Agenda item

Treasury Management Annual Review 2017/18

To present the report of the Head of Function (Resources) and Section 151 Officer.

Minutes:

The Annual Treasury Management Review of Activities Report for 2017/18 was presented for the Committee’s consideration and scrutiny in line with regulations under the Local Government Act 2003 and the Council’s Treasury Management Scheme of Delegation for 2016/17.

 

The Head of Function (Resources) and Section 151 Officer reported that the review summarises the position in relation to the Council’s capital expenditure, and its borrowing and investment activities during 2017/18. The report also sets out how the Council performed against the Treasury Management Strategy for 2017/18. The Officer referred to the main points of consideration as follows –

 

           Capital Expenditure and Financing – from a starting budget of £53m the total capital expenditure for 2017/18 was £29m with the underspend being due in the main to slippage on major grant funded projects. The table in paragraph 2.2 of the report shows that £7m of capital expenditure was financed by borrowing. No long-term external borrowing (i.e. sourced from external bodies such as the Government, through the PWLB or money markets) was taken out during the year but was internally borrowed, with Council cash balances funding this in the short-term in order to reduce interest payments. This is in keeping with the Treasury Management Strategy.

           The Council’s underlying need to borrow for capital expenditure is called the Capital Financing Requirement (CFR).This figure is a gauge of the Council’s debt position. The CFR results from the capital activity of the Council and what resources have been used to pay for the capital spend. It represents the 2017/18 capital expenditure financed by borrowing and prior years’ capital expenditure funded by borrowing which has not yet been paid for by revenue or other resources.

           The table at paragraph 3.3.4 of the report shows that the Council’s CFR for the year which is one of the key prudential indicators (i.e. indicators that set limits on treasury management activity) was £95m for the Council Fund and £41m for the Housing Revenue Account making a total of £136m. When compared to the gross borrowing position as at 31 March, 2018 which stood at £117m, it shows that £19m of the Council’s balances has been used to fund capital expenditure. In these circumstances it is expected that in the long-term, borrowing will need to be taken out to replenish the balances.

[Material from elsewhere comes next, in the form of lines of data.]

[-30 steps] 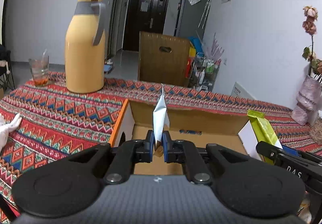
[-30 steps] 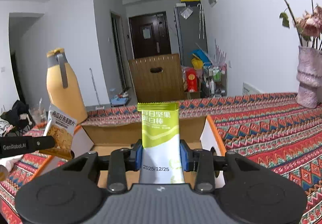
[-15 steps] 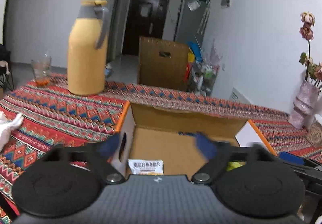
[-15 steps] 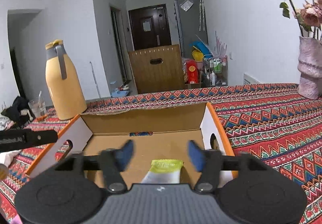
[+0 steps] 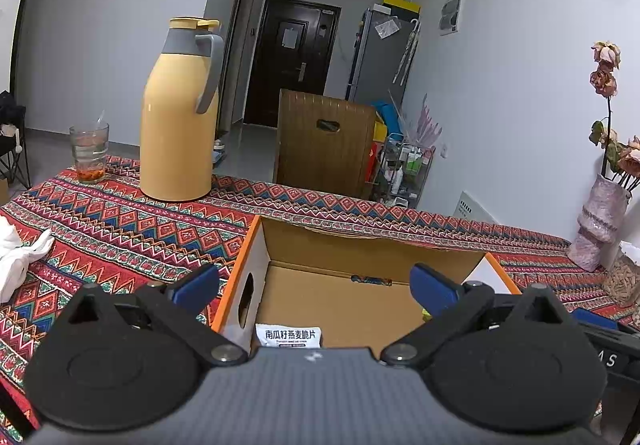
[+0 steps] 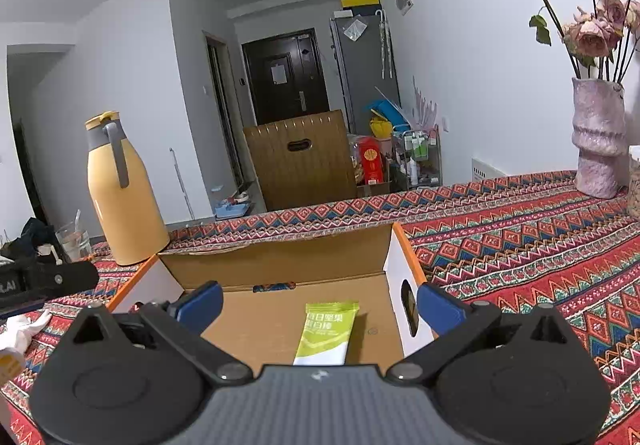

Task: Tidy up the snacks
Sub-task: 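Open both grippers to drop the packets into the orange box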

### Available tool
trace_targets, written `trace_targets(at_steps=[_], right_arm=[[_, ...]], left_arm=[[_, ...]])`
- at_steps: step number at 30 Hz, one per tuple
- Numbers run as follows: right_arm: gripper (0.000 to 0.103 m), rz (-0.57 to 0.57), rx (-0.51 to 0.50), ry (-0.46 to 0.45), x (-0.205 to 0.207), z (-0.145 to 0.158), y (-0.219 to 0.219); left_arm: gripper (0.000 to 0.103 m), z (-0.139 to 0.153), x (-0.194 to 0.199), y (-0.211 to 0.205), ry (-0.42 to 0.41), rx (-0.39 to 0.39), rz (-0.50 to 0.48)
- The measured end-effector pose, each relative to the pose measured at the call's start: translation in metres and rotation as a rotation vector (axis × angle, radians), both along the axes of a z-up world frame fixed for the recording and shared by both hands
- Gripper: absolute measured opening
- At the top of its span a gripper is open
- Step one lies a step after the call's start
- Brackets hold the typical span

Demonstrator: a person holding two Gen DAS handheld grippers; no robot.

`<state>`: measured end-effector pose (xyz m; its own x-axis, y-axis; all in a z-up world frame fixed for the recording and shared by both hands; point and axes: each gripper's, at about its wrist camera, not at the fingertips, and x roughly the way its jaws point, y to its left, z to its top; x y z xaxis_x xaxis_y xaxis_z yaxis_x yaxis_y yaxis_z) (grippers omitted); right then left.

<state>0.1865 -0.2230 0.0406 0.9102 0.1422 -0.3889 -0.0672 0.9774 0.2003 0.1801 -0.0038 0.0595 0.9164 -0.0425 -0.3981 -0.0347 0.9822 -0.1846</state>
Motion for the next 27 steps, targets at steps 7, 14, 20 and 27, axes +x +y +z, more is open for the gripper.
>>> trace_targets(at_steps=[7, 14, 20, 27], right_arm=[[0.103, -0.002, -0.010, -0.007, -0.005, 0.004, -0.001], [0.103, -0.008, -0.025, -0.032, -0.011, 0.015, 0.001], [0.103, -0.007, -0.033, -0.069, -0.028, 0.032, 0.002], [0.103, -0.001, -0.044, -0.082, -0.057, 0.040, 0.000]], left_arm=[[0.103, 0.002, -0.003, -0.001, -0.017, 0.000, -0.018], [0.103, 0.014, -0.013, -0.005, -0.039, 0.015, -0.021], [0.103, 0.029, -0.036, -0.008, -0.081, 0.037, -0.011], [0.103, 0.038, -0.067, -0.002, -0.102, 0.037, 0.000]])
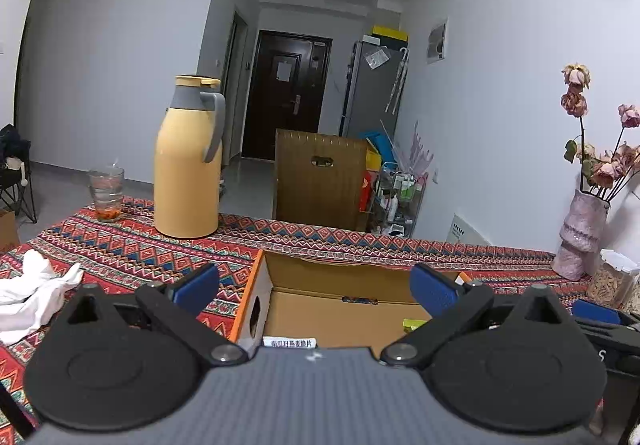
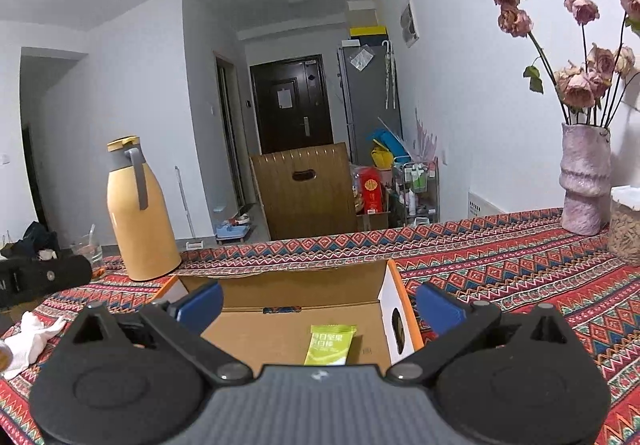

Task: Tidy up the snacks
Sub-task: 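Open both grippers to drop the packets into the orange box, then move both grippers back toward the snack pile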

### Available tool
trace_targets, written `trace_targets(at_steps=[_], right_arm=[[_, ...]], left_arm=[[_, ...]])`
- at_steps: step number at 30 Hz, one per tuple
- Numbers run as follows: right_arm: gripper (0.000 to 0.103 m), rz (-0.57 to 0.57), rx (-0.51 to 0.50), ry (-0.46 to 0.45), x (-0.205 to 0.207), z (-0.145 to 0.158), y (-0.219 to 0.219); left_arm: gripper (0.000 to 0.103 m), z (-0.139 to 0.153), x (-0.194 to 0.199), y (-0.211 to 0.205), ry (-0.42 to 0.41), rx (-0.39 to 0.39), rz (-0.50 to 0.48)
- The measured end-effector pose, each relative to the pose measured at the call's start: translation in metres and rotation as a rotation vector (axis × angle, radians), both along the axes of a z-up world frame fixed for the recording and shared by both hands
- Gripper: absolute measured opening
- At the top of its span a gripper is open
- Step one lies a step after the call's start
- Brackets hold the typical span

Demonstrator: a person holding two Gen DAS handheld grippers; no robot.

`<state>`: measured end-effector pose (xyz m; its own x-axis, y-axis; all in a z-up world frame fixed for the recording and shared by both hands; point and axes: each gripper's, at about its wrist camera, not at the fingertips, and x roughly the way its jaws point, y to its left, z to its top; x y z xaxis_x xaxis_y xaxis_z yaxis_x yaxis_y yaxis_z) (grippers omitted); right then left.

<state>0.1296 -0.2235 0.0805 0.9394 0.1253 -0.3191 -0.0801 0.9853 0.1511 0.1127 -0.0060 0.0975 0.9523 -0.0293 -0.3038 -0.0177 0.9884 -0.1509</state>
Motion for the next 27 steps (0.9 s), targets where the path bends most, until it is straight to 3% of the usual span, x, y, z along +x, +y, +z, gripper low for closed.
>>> trace_targets(at_steps=[8, 27], right_arm=[[0.103, 0.004, 0.003, 0.010, -0.035, -0.002, -0.004], [0.103, 0.009, 0.010, 0.086, -0.102, -0.042, -0.021]], left_arm=[[0.103, -0.004, -0.031, 0.006, 0.016, 0.007, 0.009], [0.103, -0.046, -0.090, 0.025, 0.079, 0.026, 0.001]])
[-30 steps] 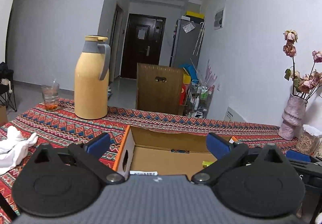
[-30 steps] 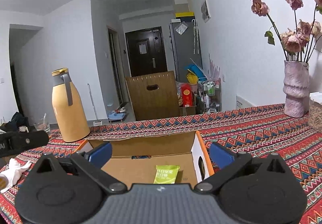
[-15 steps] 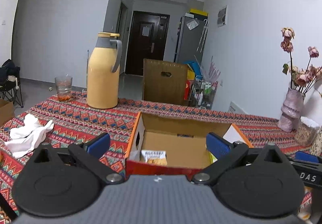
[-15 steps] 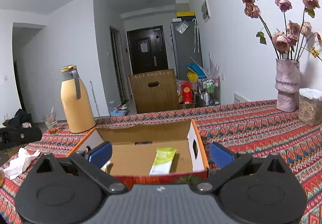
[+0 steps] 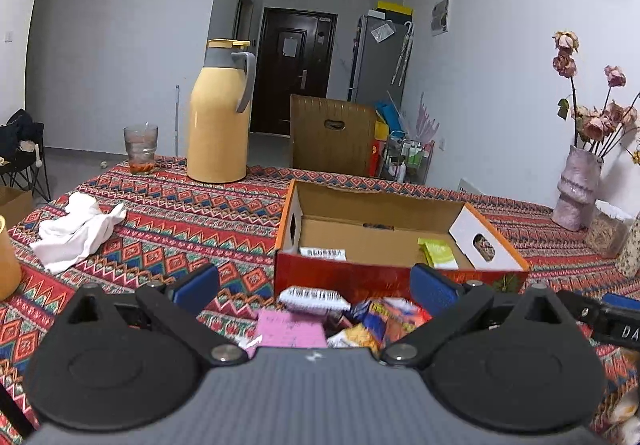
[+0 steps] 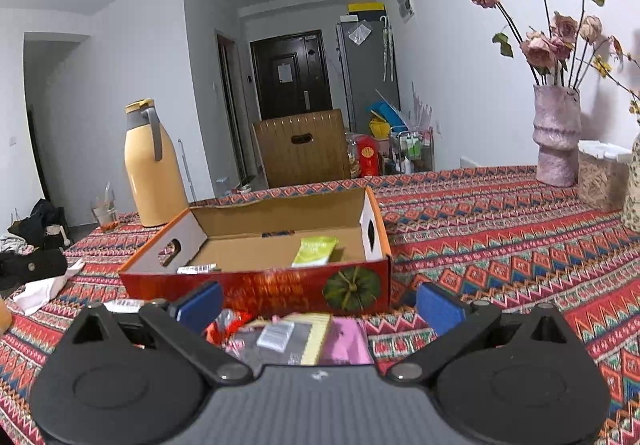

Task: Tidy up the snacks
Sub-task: 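Move both grippers back toward the snack pile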

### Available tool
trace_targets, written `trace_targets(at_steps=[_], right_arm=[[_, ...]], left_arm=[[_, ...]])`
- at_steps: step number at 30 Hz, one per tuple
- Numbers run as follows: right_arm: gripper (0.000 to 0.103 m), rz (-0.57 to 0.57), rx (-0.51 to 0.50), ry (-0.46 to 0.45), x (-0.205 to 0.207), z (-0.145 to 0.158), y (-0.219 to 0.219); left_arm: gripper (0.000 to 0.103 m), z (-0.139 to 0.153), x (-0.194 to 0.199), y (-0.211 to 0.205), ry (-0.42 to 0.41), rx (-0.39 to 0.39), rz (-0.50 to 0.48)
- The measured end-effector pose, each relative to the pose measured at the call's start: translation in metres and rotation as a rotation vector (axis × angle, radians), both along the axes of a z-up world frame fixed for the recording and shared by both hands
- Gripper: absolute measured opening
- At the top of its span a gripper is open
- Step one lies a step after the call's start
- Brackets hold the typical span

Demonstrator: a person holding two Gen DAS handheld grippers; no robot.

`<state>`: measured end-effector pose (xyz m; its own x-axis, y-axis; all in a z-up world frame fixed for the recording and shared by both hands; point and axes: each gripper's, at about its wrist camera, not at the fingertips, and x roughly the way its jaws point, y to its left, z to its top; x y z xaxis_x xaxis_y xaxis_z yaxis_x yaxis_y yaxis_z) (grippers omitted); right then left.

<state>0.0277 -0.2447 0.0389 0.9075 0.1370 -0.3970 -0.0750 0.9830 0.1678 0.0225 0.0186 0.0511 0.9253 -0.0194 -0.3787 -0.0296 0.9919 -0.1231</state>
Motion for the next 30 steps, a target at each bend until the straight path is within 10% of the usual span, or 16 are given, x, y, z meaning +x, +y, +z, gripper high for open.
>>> trace_targets(at_steps=[30], right_arm=[[0.103, -0.006, -0.035, 0.086, -0.042, -0.050, -0.023]], left_arm=[[0.103, -0.043, -0.030, 0.017, 0.068, 0.016, -0.020]])
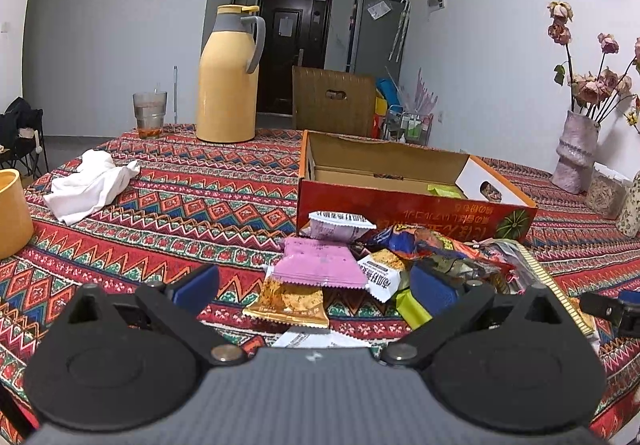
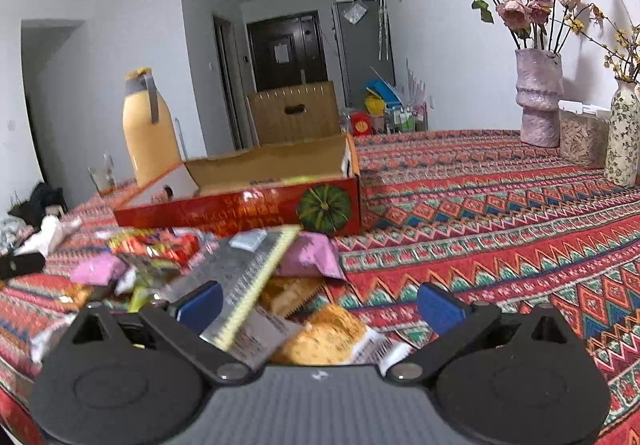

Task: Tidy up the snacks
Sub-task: 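Move both grippers back toward the snack pile, then grasp a white cracker packet with the right gripper while the left grasps another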

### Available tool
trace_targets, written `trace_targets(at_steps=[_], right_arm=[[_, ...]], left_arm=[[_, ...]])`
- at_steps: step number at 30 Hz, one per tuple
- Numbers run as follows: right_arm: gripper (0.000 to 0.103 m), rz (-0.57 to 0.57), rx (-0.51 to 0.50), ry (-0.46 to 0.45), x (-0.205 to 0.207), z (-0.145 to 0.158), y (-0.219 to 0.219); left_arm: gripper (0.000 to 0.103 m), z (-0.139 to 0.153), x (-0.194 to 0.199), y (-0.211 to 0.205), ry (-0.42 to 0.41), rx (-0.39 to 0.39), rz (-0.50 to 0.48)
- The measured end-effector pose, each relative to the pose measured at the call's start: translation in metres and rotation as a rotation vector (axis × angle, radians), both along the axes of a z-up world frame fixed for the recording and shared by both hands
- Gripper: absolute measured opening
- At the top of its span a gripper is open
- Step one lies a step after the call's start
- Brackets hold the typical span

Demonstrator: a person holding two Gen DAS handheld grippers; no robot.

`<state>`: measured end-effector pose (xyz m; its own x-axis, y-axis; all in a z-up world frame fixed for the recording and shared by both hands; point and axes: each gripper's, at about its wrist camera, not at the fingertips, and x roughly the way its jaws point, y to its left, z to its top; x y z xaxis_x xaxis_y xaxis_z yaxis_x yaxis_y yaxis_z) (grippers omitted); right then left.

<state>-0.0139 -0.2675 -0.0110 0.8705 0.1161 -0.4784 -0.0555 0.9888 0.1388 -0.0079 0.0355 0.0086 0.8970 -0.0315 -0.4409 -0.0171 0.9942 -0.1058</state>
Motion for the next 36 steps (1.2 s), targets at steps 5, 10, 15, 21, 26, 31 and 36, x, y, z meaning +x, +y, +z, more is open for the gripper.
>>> trace_targets(at_steps=[5, 10, 15, 21, 26, 31, 36], right_arm=[[0.103, -0.020, -0.043, 0.046, 0.000, -0.010, -0.009], [0.103, 0.015, -0.081, 0.080, 0.004, -0.017, -0.010], [0.102, 0.058, -0.154, 0.096, 0.018, -0.026, 0.004], [0.082, 0.103, -0.158, 0.107, 0.027, -0.030, 0.006], [0.070, 0.119, -0.139, 0.098, 0.022, -0.030, 0.005], [0.053, 0.109, -0.092, 0.072, 0.014, -0.026, 0.000], [0.031, 0.078, -0.022, 0.035, 0.008, -0.019, -0.007]], left_arm=[[0.103, -0.002, 0.001, 0.001, 0.010, -0.001, 0.001], [0.103, -0.003, 0.000, -0.001, 0.015, -0.001, -0.001], [0.103, -0.004, 0.000, -0.002, 0.024, 0.001, -0.001], [0.103, -0.009, -0.001, -0.002, 0.043, 0.003, 0.001], [0.103, -0.011, 0.002, -0.002, 0.055, 0.001, 0.001], [0.103, -0.013, 0.003, -0.001, 0.067, -0.005, 0.005], [0.103, -0.018, 0.004, 0.002, 0.088, -0.015, 0.017]])
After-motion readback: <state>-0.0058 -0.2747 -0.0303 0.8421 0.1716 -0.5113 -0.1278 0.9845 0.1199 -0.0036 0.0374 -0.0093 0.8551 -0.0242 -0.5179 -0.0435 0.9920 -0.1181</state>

           The Treasury Management Strategy and policy sets a limit on the CFR which is known as the authorised limit. Once this has been set which for 2017/18 was £169m, the Council does not have the power to borrow above this level. The table at 3.5.3 of the report shows that the Council maintained gross borrowing (£117m) within its authorised limit as well as the operational boundary which designates the expected borrowing position of the Council during the year. However, there may be periods where the actual position is either below or over the boundary; this is acceptable providing the authorised limit is not breached.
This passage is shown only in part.